**WHAT THE TASK ASKS**
Go through the entries below and print, exactly, the lines starting at the one with "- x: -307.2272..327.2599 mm" and ending at the one with "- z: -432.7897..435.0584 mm", keeping both ends and no others.
Content starts
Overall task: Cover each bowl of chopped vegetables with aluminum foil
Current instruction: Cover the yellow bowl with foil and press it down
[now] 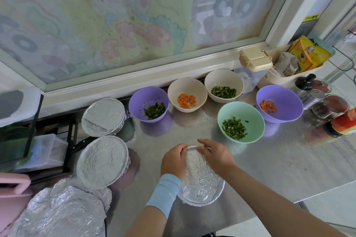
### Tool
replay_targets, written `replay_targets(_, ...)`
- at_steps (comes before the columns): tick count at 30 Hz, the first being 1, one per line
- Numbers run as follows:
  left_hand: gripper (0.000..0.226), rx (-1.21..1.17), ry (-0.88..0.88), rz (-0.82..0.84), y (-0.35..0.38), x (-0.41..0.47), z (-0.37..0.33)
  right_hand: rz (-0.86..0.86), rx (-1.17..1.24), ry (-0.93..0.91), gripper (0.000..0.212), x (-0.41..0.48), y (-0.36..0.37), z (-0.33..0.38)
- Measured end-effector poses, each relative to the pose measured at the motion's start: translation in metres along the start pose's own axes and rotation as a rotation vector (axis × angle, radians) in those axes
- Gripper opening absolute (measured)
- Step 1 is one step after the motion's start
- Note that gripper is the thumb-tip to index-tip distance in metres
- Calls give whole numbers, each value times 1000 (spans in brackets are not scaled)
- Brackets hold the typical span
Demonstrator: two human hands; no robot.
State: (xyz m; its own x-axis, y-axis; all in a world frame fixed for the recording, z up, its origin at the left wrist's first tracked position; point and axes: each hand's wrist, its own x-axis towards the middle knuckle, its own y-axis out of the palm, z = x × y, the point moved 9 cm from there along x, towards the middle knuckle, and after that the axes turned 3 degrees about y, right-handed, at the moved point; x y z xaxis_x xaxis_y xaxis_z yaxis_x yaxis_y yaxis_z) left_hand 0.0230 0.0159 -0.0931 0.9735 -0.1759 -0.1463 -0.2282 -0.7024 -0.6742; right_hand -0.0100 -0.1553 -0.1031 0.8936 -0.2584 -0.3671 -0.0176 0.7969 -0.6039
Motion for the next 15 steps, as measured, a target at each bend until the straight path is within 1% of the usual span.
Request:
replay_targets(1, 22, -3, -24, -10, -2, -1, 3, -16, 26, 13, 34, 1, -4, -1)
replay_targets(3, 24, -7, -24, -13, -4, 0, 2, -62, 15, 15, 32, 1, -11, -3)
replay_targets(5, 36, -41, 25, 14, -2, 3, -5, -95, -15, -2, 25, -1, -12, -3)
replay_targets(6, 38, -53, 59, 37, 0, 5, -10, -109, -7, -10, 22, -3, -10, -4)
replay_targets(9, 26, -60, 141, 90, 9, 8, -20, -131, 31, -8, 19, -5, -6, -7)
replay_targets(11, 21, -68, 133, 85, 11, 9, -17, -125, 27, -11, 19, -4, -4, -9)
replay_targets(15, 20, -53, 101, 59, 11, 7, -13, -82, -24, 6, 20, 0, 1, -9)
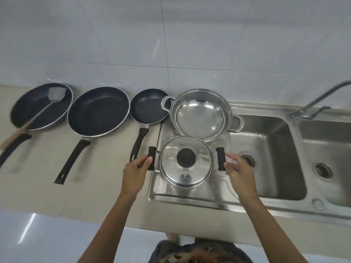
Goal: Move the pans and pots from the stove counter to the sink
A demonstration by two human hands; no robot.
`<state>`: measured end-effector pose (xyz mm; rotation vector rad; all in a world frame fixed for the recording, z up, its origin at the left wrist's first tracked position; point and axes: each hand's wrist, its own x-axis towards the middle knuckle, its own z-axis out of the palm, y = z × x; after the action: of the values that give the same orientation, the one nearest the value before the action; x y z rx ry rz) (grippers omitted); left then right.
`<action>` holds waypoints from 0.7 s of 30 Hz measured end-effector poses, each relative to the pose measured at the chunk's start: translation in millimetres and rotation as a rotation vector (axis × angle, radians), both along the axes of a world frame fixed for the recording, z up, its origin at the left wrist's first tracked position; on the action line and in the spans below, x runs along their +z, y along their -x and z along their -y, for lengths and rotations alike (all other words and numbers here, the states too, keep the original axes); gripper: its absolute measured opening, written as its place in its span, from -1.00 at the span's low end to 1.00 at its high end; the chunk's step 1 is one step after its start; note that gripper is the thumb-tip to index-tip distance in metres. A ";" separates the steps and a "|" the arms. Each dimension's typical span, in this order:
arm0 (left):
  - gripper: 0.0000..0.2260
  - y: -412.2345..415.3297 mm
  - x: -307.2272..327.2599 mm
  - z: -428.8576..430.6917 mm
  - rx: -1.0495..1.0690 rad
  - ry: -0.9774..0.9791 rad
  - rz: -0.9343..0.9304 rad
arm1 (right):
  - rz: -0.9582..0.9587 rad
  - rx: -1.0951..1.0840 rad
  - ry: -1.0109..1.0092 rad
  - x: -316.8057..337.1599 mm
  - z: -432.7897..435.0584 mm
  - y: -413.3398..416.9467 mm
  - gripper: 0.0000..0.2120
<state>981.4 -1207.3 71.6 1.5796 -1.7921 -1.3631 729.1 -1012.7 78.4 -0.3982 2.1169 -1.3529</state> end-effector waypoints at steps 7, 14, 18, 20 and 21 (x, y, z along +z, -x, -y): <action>-0.81 -2.8 -11.4 2.7 0.009 -0.053 -0.121 | -0.059 -0.043 -0.067 -14.6 2.7 -8.4 -0.64; -0.86 -2.3 -18.7 0.5 0.004 -0.067 -0.162 | -0.155 -0.069 -0.068 -23.7 3.8 -19.3 -0.66; -0.78 -0.9 -17.8 -1.0 0.028 -0.068 -0.143 | -0.202 -0.041 -0.072 -24.2 6.1 -21.5 -0.68; -0.75 -0.3 -14.9 -6.3 0.021 -0.037 -0.107 | -0.213 -0.037 -0.073 -21.3 5.7 -22.7 -0.68; -0.71 -0.1 -13.0 -9.2 0.006 -0.004 -0.072 | -0.204 -0.037 -0.072 -18.4 7.7 -23.5 -0.68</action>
<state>981.5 -1198.0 58.6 1.5175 -1.7421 -1.4032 752.6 -1020.4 60.0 -0.4872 2.3423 -1.3003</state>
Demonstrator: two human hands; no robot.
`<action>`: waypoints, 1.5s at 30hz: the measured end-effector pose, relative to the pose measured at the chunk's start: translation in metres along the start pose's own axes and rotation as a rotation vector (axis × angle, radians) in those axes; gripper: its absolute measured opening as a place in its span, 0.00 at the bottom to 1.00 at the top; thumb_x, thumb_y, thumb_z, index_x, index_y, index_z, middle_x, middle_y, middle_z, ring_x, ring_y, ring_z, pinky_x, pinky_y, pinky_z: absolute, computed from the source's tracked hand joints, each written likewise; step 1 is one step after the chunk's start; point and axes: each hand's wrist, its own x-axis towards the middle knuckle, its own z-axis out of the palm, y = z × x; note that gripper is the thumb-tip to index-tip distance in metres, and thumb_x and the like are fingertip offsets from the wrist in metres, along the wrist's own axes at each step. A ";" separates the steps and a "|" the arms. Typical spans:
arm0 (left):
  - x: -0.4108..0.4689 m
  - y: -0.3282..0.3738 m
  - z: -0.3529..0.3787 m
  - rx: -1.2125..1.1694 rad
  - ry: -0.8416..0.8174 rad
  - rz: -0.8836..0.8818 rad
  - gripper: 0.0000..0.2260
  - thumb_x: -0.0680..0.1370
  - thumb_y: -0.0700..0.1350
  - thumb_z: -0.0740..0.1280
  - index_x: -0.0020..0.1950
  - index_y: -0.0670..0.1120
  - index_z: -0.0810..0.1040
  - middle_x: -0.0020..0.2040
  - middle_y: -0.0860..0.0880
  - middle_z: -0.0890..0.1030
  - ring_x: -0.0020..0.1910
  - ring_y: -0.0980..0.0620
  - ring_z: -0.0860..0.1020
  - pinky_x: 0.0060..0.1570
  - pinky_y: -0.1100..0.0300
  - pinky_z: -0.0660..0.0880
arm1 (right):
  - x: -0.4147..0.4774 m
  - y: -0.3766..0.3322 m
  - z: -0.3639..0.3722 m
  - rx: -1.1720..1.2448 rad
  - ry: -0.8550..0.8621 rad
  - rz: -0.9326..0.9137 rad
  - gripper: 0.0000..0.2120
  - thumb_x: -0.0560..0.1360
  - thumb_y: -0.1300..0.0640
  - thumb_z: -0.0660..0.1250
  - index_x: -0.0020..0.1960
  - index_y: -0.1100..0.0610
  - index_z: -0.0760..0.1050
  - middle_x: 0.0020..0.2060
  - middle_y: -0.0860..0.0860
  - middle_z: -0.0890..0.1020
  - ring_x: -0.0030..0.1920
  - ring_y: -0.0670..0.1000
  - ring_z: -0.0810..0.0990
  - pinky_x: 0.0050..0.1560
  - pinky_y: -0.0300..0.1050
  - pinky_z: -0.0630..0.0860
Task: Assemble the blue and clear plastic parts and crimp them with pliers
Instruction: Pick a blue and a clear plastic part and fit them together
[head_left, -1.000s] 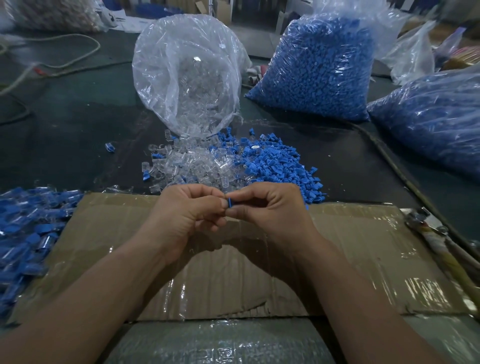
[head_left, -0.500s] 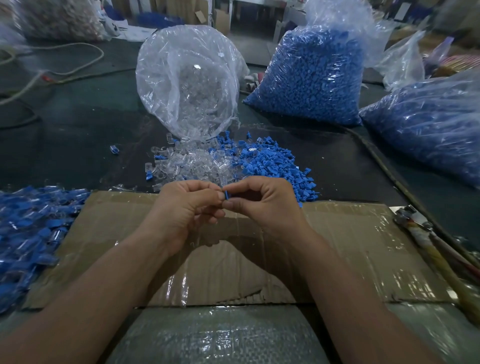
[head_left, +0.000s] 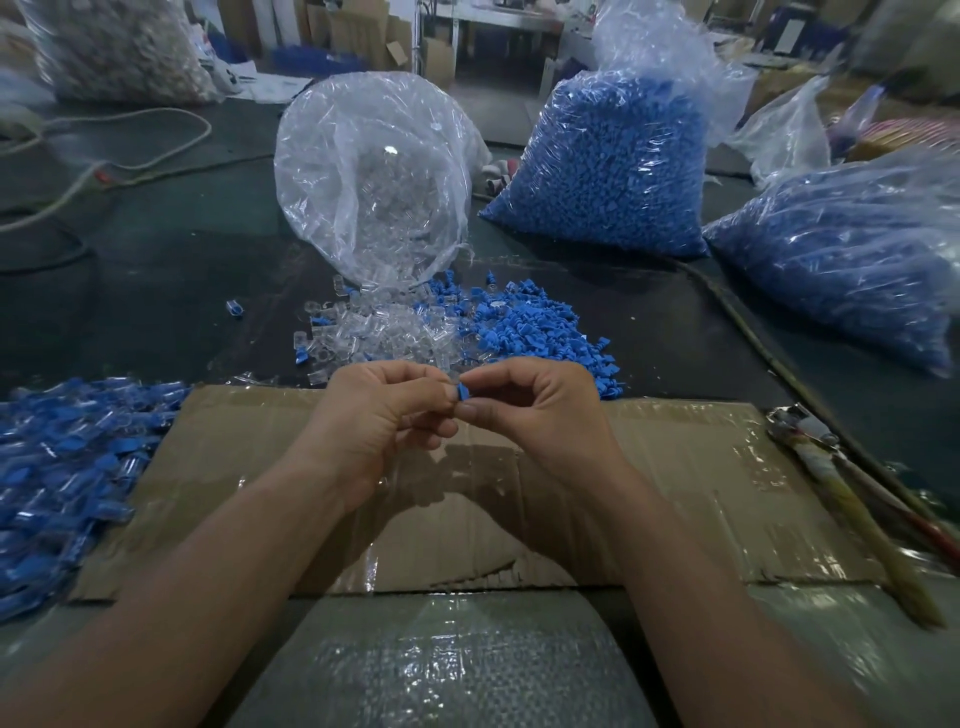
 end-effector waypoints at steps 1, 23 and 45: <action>-0.001 0.001 0.000 -0.004 -0.002 0.003 0.04 0.63 0.32 0.69 0.33 0.40 0.76 0.26 0.45 0.78 0.21 0.54 0.75 0.21 0.68 0.72 | -0.002 -0.001 -0.001 0.013 0.003 0.003 0.12 0.64 0.67 0.74 0.41 0.52 0.80 0.34 0.43 0.82 0.38 0.41 0.82 0.42 0.32 0.76; -0.051 0.005 0.018 0.029 -0.093 0.082 0.10 0.57 0.39 0.71 0.36 0.39 0.77 0.27 0.46 0.79 0.24 0.53 0.77 0.23 0.66 0.73 | -0.050 0.006 -0.039 -0.435 0.400 0.205 0.09 0.70 0.58 0.70 0.34 0.46 0.77 0.32 0.40 0.81 0.34 0.36 0.78 0.40 0.29 0.74; -0.062 0.005 0.015 0.013 -0.097 0.085 0.05 0.55 0.41 0.72 0.29 0.44 0.80 0.28 0.45 0.79 0.24 0.52 0.77 0.23 0.66 0.72 | -0.067 0.027 -0.139 -0.870 0.518 0.641 0.13 0.72 0.69 0.61 0.43 0.54 0.80 0.48 0.55 0.81 0.44 0.51 0.73 0.52 0.47 0.71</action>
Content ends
**ANSWER BELOW**
  - x: -307.2272..327.2599 mm
  - z: -428.8576..430.6917 mm
  - rx: -1.0495..1.0690 rad
  - ry: -0.9774..0.9791 rad
  - rz: -0.9343..0.9304 rad
arm1 (right):
  - rz: -0.9582..0.9587 rad
  - rx: -1.0951..1.0840 rad
  - ry: -1.0109..1.0092 rad
  - x: -316.8057..337.1599 mm
  - z: -432.7897..435.0584 mm

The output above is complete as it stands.